**Required action:** Look below for the line with "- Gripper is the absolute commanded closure", then give it again exactly, along with every line that comes after it, the final line included.

**Given data:**
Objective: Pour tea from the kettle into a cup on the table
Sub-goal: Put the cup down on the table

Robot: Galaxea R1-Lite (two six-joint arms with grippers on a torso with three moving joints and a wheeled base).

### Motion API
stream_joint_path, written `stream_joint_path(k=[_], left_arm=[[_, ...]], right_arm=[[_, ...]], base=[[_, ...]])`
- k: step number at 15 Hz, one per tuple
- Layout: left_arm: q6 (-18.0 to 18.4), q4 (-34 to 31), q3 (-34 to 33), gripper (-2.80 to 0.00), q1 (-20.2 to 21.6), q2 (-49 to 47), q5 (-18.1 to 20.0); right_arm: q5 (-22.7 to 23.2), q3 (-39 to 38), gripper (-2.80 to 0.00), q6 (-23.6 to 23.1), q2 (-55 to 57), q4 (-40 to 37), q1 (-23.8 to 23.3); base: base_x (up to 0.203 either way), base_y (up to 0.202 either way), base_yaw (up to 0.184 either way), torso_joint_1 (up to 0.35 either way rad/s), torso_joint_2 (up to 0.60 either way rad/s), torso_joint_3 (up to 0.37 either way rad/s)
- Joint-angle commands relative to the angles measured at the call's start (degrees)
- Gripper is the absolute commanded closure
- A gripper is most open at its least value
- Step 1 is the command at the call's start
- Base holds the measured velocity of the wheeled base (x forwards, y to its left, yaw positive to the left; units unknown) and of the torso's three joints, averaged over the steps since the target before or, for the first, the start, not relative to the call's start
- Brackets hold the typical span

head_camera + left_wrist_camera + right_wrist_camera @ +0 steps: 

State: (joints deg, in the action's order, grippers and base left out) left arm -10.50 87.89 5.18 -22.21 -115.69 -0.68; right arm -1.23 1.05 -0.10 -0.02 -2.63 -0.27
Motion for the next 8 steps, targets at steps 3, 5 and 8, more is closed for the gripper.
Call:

**Written solution:**
- Gripper is the absolute commanded closure
- A gripper is most open at its least value
- Step 1 is the command at the call's start
- Base holds the measured velocity of the wheeled base (x forwards, y to its left, yaw positive to the left; units unknown) and of the torso's three joints, averaged over the steps since the target before or, for the first, the start, not relative to the call's start
- Brackets hold the typical span

head_camera + left_wrist_camera + right_wrist_camera @ +0 steps: 

State: (joints deg, in the action's order, grippers and base left out) left arm -10.50 87.89 5.18 -22.21 -115.69 -0.68; right arm -1.23 1.05 -0.10 -0.02 -2.63 -0.27
Motion for the next 8 steps, targets at steps 3, 5 and 8, more is closed for the gripper.
Call:

The required output is complete.